Comment se déculpabiliser de vivre des rencontres impossibles ?

En janvier dernier, lasse d’attendre une histoire d’amour à la Jacques Demy, j’ai décidé de signer un contrat d’abstinence sentimentale avec moi-même. Dans le même temps, une amie m’a poussée à me plonger dans les épisodes de Sex and The City, série que je n’avais jamais attentivement regardé.

Cette série a été pour moi une révélation quant à mon comportement avec les hommes. C’est simple, j’y ai passé tout l’hiver dernier. C’est comme si j’avais eu accès toute ma vie à la solution sans que je ne décide jamais de m’y attarder. En découvrant vraiment cette série, je me suis mise à repenser mon comportement et mes réactions avec les hommes. Sex and the city n’est pas seulement une série, c’est le Graal pour toutes les femmes qui ont grandi à travers un schéma construit sur la base des Disney. Et si des Disney ont pu nous influencer au point de croire à l’impossible, pourquoi une série ne parviendrait-elle pas à produire en nous le même effet, mais dans le sens contraire ?

Dans un registre différent, le film Simple comme Sylvain a également déclenché en moi des réflexions similaires. Dans ce film, l’actrice principale fait la rencontre d’un homme qui ne fait pas partie de son monde. Elle en tombe follement amoureuse. Malgré le fait qu’elle prenne rapidement conscience des différences qui les éloignent, elle ne peut s’empêcher de vivre cette histoire. C’est animal. Le désir est irrépressible. Quitte à changer son chemin bien tracé. Malgré l’issue peu favorable de cette histoire, par elle, elle existe enfin.

Quand l’ardeur est trop forte, faut-il y céder ?

Il y a 2 ans, j’ai cessé de sermonner mes amies qui répétaient des schémas amoureux sans issue. Par l’expérience que j’ai eue, d’abord, et par respect pour ce qui ne se contrôle pas : la pulsion. Toute ma vie, j’ai entendu parler d’histoires impossibles et passionnelles. Je les ai lues, je les ai vues, je les ai écoutées autour d’une bouteille de rosé, au téléphone, au café.

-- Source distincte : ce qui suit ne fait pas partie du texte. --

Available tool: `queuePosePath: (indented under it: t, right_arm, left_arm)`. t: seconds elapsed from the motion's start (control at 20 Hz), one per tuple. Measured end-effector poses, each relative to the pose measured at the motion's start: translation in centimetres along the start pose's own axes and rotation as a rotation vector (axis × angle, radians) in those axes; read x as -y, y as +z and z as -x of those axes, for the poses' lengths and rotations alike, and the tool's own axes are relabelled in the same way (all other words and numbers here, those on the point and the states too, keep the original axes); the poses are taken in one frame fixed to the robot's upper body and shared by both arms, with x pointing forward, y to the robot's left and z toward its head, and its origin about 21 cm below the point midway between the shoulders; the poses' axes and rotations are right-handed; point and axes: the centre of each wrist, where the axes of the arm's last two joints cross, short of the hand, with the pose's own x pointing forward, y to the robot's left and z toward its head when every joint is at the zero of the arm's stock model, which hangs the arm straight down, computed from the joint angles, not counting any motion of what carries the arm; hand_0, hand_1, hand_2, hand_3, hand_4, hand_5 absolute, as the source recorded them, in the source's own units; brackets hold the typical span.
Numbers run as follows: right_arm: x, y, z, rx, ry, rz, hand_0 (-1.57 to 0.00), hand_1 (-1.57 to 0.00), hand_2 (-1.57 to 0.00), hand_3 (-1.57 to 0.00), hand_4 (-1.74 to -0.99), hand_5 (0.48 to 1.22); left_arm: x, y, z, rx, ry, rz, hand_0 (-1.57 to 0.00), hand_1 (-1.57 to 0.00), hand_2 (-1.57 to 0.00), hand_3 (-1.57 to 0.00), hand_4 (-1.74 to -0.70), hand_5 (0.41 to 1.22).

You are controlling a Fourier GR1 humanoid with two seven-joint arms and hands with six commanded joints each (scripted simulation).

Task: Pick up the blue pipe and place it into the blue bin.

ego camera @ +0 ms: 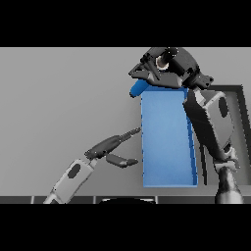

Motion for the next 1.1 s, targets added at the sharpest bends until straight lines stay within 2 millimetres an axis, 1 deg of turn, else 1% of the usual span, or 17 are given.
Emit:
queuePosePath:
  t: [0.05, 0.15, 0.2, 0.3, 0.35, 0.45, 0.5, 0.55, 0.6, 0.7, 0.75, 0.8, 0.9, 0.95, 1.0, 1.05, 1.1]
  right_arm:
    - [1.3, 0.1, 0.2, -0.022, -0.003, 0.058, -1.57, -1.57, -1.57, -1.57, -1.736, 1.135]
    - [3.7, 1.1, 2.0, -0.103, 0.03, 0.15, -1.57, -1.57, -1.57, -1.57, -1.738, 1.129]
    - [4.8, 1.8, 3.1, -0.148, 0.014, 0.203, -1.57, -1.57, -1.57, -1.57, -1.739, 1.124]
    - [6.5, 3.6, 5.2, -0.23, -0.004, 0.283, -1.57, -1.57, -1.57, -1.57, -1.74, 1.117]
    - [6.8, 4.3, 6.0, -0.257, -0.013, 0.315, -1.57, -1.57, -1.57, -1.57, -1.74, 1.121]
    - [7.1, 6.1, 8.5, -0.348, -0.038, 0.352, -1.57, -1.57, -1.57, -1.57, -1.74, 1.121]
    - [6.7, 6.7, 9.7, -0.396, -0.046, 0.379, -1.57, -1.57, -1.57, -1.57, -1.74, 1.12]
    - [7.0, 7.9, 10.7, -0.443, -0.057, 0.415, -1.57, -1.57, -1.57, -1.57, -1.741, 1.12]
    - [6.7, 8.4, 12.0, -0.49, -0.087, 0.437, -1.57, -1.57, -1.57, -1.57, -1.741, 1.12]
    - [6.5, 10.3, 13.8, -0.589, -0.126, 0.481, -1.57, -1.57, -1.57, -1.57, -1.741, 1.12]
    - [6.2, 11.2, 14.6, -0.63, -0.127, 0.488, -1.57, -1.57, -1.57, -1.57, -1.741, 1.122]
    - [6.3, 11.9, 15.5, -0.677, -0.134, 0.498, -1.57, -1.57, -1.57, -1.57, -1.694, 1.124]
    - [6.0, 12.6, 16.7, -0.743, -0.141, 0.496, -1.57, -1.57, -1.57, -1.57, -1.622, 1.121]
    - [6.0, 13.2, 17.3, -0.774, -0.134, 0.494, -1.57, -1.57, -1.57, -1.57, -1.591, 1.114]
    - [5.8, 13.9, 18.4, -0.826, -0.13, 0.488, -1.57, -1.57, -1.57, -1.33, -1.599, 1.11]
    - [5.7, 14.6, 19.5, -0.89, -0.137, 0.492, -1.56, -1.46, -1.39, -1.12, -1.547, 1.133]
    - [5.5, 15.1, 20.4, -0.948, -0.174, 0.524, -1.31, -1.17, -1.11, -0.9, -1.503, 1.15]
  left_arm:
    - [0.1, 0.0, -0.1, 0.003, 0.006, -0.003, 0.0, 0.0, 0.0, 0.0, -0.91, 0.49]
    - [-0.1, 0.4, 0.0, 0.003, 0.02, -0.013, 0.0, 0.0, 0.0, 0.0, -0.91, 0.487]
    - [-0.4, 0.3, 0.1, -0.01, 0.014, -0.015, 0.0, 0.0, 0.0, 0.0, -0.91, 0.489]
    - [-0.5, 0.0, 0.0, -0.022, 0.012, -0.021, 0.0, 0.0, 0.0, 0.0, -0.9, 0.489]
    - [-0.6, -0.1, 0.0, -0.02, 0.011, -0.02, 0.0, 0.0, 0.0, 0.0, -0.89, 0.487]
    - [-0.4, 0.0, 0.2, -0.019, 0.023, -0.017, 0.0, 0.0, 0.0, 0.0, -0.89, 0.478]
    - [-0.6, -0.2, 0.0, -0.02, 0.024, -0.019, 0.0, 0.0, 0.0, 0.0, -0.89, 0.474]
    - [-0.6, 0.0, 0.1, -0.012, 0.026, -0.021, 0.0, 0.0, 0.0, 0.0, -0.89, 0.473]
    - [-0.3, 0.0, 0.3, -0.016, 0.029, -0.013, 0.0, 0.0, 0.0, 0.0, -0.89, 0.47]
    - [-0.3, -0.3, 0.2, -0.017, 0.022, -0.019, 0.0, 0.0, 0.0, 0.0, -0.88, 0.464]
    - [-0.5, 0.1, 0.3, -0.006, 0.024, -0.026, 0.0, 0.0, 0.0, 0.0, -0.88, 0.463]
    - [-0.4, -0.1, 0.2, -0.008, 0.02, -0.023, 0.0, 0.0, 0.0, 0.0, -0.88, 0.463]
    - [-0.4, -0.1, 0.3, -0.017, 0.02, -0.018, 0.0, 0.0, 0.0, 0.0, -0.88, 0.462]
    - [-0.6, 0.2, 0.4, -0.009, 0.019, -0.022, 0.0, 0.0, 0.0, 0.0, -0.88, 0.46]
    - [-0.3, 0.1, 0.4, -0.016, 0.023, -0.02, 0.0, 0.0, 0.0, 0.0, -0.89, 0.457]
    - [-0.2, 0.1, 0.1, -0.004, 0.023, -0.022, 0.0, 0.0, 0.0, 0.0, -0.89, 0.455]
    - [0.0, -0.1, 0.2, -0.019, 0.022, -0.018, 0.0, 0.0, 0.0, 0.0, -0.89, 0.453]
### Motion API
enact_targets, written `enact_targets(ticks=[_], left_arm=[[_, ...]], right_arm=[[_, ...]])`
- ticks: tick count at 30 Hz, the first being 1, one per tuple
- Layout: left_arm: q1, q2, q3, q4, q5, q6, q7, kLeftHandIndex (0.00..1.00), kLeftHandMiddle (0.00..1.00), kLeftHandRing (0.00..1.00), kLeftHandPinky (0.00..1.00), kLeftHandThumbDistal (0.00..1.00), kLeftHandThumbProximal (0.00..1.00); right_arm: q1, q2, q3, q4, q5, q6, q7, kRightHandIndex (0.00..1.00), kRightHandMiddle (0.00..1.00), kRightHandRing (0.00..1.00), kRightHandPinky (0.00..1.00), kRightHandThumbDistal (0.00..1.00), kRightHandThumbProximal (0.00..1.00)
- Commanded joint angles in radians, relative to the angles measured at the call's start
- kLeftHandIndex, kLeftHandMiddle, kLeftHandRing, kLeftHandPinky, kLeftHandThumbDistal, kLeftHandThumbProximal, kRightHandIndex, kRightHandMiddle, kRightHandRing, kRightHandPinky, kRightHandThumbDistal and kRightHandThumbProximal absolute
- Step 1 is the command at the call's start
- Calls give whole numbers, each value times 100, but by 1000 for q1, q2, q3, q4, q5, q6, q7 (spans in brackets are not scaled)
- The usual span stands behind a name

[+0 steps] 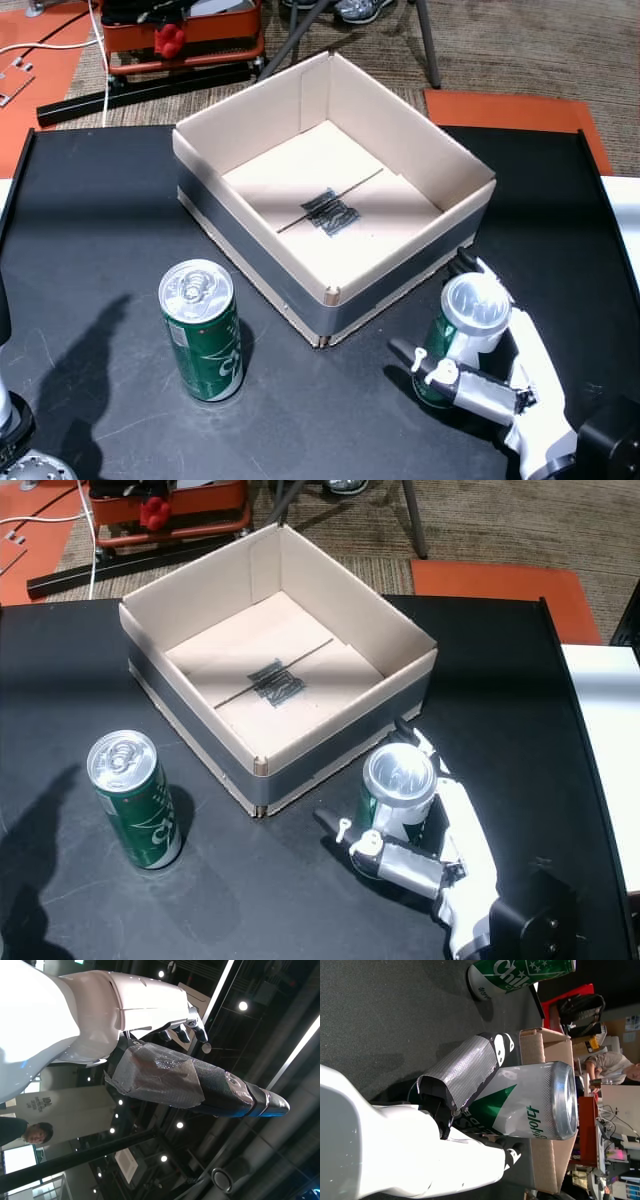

Je me suis construite à travers une réalité qui démentait toutes mes croyances niaises et naives. J’ai moi-même vécu des histoires impossibles. Je les écrites pour me souvenir, je les ai écrites pour me comprendre. Et bien que je n’aie pas toujours su comprendre instantanément ce que j’essayais de m’expliquer, je serai aujourd’hui tentée de croire que toutes ces histoires s’expliquent très simplement, qu’elles forment un seul et même tissu propre à l’homme : le désir irrépressible est sans issue. La volonté de l’écarter est, en plus d’être vaine, cruelle pour soi-même. Rien n’explique jamais l’envie qui nous pousse vers l’autre. L’intellectualiser en projetant nous fait perdre du temps. L’animal civilisé que nous sommes a besoin d’assouvir la chair même s’il est conscient des conséquences. S’en priver serait une faute grave pour l’âme. Un déni de tout son être. Le grand amour arrivera un jour, ou peut-être même jamais. Alors il faut céder, il faut céder quitte à contourner ses croyances et ses projets, de crainte d’arriver un pied dans la tombe sans n’avoir jamais rien vécu. Le film de notre vie n’est pas défini, et c’est même le seul film que nous choisissons de changer au gré de nos humeurs et de notre évolution.

La vie ne s’arrête pas après une déception ; toutes les déceptions sont des constructions. Je vous souhaite de vivre vos relations avec légèreté en vous fichant du jugement à commencer par le vôtre.